## Your instructions:
Repeat, exactly as written, the lines of the records below from the first through the line with "Return the segmentation of every instance of the electrical", but none past it.

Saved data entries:
+++

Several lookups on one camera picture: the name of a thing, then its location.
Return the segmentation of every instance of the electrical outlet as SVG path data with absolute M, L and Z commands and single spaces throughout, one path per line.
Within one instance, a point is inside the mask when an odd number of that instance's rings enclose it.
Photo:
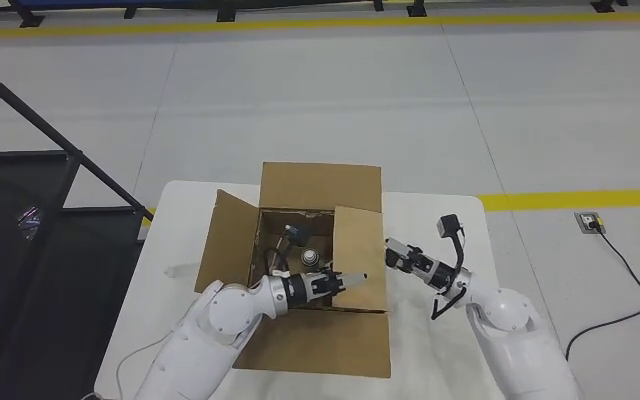
M 580 226 L 580 230 L 582 231 L 582 233 L 586 233 L 586 234 L 598 233 L 598 231 L 589 227 L 589 223 L 593 221 L 598 221 L 598 223 L 600 224 L 600 229 L 602 229 L 602 233 L 606 233 L 604 229 L 604 225 L 602 224 L 602 219 L 600 218 L 597 212 L 595 211 L 575 212 L 573 213 L 573 215 L 575 215 L 576 221 L 578 221 L 578 225 Z

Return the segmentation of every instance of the gray floor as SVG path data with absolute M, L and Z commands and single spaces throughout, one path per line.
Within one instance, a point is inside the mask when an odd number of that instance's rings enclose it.
M 266 160 L 381 165 L 387 191 L 625 189 L 640 186 L 638 33 L 597 24 L 3 40 L 0 78 L 148 206 L 173 179 L 259 183 Z M 54 148 L 5 105 L 0 121 L 0 150 Z M 115 204 L 88 173 L 68 200 Z M 638 265 L 640 211 L 597 211 Z M 572 210 L 487 220 L 501 283 L 532 298 L 563 346 L 640 308 L 640 289 Z M 638 397 L 639 333 L 640 319 L 576 344 L 588 399 Z

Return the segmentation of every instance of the black metal bar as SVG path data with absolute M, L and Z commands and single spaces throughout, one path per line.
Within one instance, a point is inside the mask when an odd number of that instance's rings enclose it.
M 124 201 L 131 204 L 137 211 L 142 212 L 145 218 L 149 221 L 153 220 L 153 214 L 151 211 L 147 210 L 145 206 L 140 204 L 138 200 L 136 200 L 132 195 L 129 194 L 126 190 L 122 188 L 118 184 L 118 182 L 114 181 L 106 172 L 104 172 L 100 167 L 98 167 L 89 157 L 85 156 L 84 153 L 76 146 L 73 145 L 70 141 L 67 140 L 60 132 L 58 132 L 53 126 L 51 126 L 47 121 L 45 121 L 37 112 L 35 112 L 31 107 L 29 107 L 24 101 L 22 101 L 18 96 L 15 95 L 8 87 L 4 84 L 0 83 L 0 98 L 4 100 L 11 108 L 16 110 L 20 115 L 22 115 L 27 121 L 29 121 L 33 126 L 38 128 L 40 132 L 47 135 L 47 137 L 53 140 L 58 146 L 62 147 L 63 150 L 68 152 L 71 156 L 77 157 L 80 160 L 80 163 L 89 170 L 93 175 L 95 175 L 98 179 L 100 179 L 105 185 L 109 187 L 109 189 L 113 190 L 120 196 Z
M 73 208 L 65 208 L 65 215 L 75 216 L 76 214 L 89 214 L 89 213 L 101 213 L 101 212 L 109 212 L 109 213 L 121 213 L 121 214 L 130 214 L 132 210 L 131 206 L 98 206 L 98 207 L 73 207 Z
M 0 165 L 3 162 L 15 162 L 15 160 L 23 162 L 32 162 L 33 160 L 51 160 L 52 157 L 66 160 L 69 154 L 62 150 L 30 150 L 30 151 L 3 151 L 0 152 Z
M 216 22 L 234 22 L 236 20 L 236 4 L 233 0 L 221 0 Z
M 40 26 L 42 20 L 44 20 L 44 15 L 33 15 L 31 10 L 20 4 L 18 0 L 9 0 L 9 4 L 13 10 L 18 13 L 20 18 L 22 18 L 20 28 L 36 28 Z
M 73 4 L 44 4 L 33 5 L 29 7 L 31 11 L 50 11 L 50 10 L 91 10 L 96 8 L 160 8 L 167 10 L 217 10 L 220 8 L 223 0 L 172 0 L 172 1 L 154 1 L 140 0 L 127 1 L 113 0 L 113 3 L 86 3 Z M 359 3 L 362 0 L 242 0 L 235 1 L 236 10 L 261 10 L 279 7 L 299 7 L 324 4 L 347 4 Z
M 598 14 L 616 12 L 616 10 L 613 9 L 613 0 L 594 1 L 591 3 L 591 7 L 593 7 Z
M 410 17 L 426 17 L 427 10 L 424 9 L 424 0 L 413 0 L 413 4 L 407 6 Z
M 127 7 L 124 10 L 124 19 L 133 19 L 136 15 L 136 11 L 138 11 L 136 7 Z

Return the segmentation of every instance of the yellow stripe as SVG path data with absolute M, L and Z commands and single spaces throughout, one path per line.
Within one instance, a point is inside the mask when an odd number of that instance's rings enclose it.
M 487 212 L 640 206 L 640 190 L 485 194 L 477 197 Z
M 640 13 L 585 13 L 545 15 L 476 15 L 444 17 L 380 17 L 306 20 L 247 21 L 233 23 L 184 23 L 114 26 L 42 26 L 39 28 L 0 28 L 0 38 L 50 36 L 104 35 L 160 35 L 179 33 L 213 33 L 232 31 L 324 29 L 324 28 L 383 28 L 424 25 L 523 25 L 594 22 L 640 22 Z
M 151 207 L 149 208 L 149 211 L 151 211 L 151 214 L 155 214 L 156 213 L 156 208 L 155 207 Z M 151 226 L 151 221 L 149 221 L 146 218 L 142 219 L 142 226 Z

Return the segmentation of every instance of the open cardboard box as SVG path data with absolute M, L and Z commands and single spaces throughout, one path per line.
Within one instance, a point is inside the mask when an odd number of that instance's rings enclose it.
M 388 378 L 389 321 L 378 167 L 265 163 L 259 208 L 219 190 L 195 290 L 219 279 L 250 286 L 264 273 L 263 251 L 284 225 L 311 232 L 334 271 L 367 280 L 330 300 L 292 309 L 262 324 L 234 367 Z M 302 249 L 288 257 L 304 272 Z

+++

## Written solution:
Several lookups on one camera picture: the name of a thing, then its location.
Return the segmentation of every instance of the electrical outlet as SVG path data with absolute M, L and Z commands and single spaces throughout, one path per line.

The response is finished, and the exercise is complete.